**WHAT IS NEEDED**
Word for word, restate every line of the listing that follows.

++++

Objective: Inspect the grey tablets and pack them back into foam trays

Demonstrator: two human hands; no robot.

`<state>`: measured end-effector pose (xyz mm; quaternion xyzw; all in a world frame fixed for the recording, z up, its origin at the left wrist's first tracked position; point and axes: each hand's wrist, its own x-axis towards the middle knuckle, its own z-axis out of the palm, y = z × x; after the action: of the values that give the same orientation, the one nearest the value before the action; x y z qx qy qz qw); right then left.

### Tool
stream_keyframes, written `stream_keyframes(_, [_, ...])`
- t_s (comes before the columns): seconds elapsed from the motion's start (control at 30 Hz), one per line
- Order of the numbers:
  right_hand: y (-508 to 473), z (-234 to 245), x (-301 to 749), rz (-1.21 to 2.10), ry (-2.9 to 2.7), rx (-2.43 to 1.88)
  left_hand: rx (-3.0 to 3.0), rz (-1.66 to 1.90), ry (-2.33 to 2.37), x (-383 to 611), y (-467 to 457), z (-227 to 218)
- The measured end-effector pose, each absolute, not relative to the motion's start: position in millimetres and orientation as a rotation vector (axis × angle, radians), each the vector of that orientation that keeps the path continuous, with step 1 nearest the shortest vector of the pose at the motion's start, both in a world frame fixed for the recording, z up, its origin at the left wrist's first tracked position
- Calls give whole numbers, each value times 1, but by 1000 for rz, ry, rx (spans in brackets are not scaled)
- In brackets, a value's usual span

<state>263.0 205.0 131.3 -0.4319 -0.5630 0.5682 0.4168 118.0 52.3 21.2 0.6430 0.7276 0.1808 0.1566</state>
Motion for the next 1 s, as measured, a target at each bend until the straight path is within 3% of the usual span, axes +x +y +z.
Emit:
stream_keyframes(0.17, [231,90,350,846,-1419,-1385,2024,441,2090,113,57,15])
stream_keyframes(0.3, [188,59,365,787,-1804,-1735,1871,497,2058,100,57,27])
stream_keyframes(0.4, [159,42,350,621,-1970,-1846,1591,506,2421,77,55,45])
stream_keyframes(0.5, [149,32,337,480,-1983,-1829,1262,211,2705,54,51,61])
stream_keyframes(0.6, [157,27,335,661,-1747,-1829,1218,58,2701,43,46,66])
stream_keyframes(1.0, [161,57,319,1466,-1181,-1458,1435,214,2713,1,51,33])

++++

**RESULT OF THIS TASK**
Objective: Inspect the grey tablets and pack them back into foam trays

Demonstrator: two human hands; no robot.

`<state>`: measured end-effector pose (xyz mm; quaternion xyzw; all in a world frame fixed for the recording, z up, its origin at the left wrist's first tracked position; point and axes: each hand's wrist, its own x-axis towards the middle knuckle, its own z-axis out of the palm, y = z × x; after the action: of the values that give the same orientation, the one nearest the value before the action; x y z qx qy qz qw); right then left.

### Tool
stream_keyframes, written `stream_keyframes(_, [_, ...])`
- t_s (comes before the columns): seconds elapsed from the motion's start (control at 30 Hz), one per line
- Order of the numbers:
  right_hand: y (-508 to 473), z (-234 to 245), x (-301 to 749), rz (-1.21 to 2.10), ry (-2.9 to 2.7), rx (-2.43 to 1.88)
  left_hand: rx (-3.0 to 3.0), rz (-1.66 to 1.90), ry (-2.33 to 2.37), x (-383 to 611), y (-467 to 457), z (-227 to 218)
- The measured end-effector pose, each absolute, not relative to the motion's start: position in millimetres and orientation as a rotation vector (axis × angle, radians), each the vector of that orientation that keeps the path continuous, with step 1 nearest the shortest vector of the pose at the motion's start, both in a world frame fixed for the recording, z up, its origin at the left wrist's first tracked position
- Calls give whole numbers, each value times 1, but by 1000 for rz, ry, rx (spans in brackets are not scaled)
- In brackets, a value's usual span

<state>263.0 205.0 131.3 -0.4319 -0.5630 0.5682 0.4168 118.0 52.3 21.2 0.6430 0.7276 0.1808 0.1566</state>
Motion for the next 1 s, as measured, a target at each bend until the straight path is within 3% of the usual span, axes +x +y +z.
Emit:
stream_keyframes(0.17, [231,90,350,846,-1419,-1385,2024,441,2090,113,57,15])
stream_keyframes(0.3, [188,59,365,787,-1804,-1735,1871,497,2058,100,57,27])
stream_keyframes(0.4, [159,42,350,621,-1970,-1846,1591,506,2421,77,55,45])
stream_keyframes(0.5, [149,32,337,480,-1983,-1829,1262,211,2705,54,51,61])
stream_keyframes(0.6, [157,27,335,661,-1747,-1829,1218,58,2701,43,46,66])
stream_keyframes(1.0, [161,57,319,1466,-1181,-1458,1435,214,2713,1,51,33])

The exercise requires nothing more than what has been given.